Start fiddling around with the handles and you’ll find that you can pretty much position them just about anywhere along the paths, but taking them to the other end just presents you with a similar conundrum: sure there’s an exit path, but the wrong handle is in front… 

Great! Time to Think (c).

Somewhere around this time I spotted something interesting in the paths, and I thought I was onto something – so I did a thing and found myself in a really interesting position, where all of a sudden the precise geometry of the non-flat side of the handle was very clearly deliberate, and stopping me from doing what I wanted… so I could get around some of the hurdles I came across, but there was always one stubborn hurdle that refused to yield.

I spent a while exploring this new space – and there’s a lot to explore! You can really do some pretty darned whacky things, and some of them felt really promising, but ultimately I kept coming back to the same spot… and it wasn’t an exit path. 

One thing I noticed was that the design of those two paths is sufficiently similar to keep lulling you into a sense of security that you’re looking at the right maze, when in fact you aren’t! (Is it just me, or has our designer been really sneaky?)

Yet more Think (c) was duly engaged – reserves are severely depleted at this stage.

Surely there must be a way to think about this as some sort of shunting problem… but the key feature you need for that to work, clearly doesn’t… which is interesting, he says again.

And he’s right, it is, and it turns out to be the key to the puzzle.
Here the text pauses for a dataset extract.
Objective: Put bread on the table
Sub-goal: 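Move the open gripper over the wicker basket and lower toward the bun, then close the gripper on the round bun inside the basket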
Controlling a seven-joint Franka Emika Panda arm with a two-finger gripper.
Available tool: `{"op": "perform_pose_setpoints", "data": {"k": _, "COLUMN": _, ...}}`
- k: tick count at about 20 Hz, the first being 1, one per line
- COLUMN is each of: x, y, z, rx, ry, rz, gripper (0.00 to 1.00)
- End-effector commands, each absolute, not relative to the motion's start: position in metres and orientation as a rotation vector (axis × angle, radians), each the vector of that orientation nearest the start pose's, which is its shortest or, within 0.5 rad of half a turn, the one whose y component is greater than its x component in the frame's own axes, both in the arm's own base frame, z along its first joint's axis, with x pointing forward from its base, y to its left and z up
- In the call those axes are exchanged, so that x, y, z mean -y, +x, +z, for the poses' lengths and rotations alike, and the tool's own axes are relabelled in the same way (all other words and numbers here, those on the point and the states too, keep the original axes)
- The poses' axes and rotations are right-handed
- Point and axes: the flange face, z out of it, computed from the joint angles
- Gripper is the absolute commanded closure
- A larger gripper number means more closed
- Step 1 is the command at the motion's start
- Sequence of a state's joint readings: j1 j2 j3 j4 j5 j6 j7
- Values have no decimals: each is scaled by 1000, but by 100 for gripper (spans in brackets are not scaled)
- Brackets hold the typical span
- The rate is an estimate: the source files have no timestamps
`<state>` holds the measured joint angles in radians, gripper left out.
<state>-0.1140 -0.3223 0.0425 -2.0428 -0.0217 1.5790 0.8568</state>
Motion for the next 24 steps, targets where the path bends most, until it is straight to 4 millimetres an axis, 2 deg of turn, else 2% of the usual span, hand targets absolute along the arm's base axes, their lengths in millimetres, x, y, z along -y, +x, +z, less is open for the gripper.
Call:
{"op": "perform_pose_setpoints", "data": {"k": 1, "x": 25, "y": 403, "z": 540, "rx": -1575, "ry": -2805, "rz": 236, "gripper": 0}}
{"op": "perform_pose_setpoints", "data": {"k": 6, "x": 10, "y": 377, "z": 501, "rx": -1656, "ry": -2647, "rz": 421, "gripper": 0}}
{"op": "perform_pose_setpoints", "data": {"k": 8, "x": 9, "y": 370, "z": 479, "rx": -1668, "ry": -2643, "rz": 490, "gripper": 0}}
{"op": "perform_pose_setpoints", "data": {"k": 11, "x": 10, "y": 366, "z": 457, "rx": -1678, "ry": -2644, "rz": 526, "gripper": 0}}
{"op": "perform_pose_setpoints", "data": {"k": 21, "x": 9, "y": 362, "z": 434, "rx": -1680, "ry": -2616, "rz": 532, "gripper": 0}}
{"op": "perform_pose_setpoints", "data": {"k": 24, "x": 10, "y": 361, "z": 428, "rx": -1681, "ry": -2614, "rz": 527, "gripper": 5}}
Think it all through and examine things really carefully and a new possibility opens up – pleasingly still requiring all of the unusual discoveries from my side trip up the blind alley.

I really like Cast Jam because it’s an honest, open puzzle. Nothing’s hidden away in the innards – it’s all on display from the get-go… but I’ll wager you a (modest) puzzle that you won’t spot it for quite a while and when you do, you’ll smile at the guile of Asaka-san.  

[Thanks to Steve for yet-again grabbing me a copy of the very latest Hanayama puzzle to keep my collection topped up!]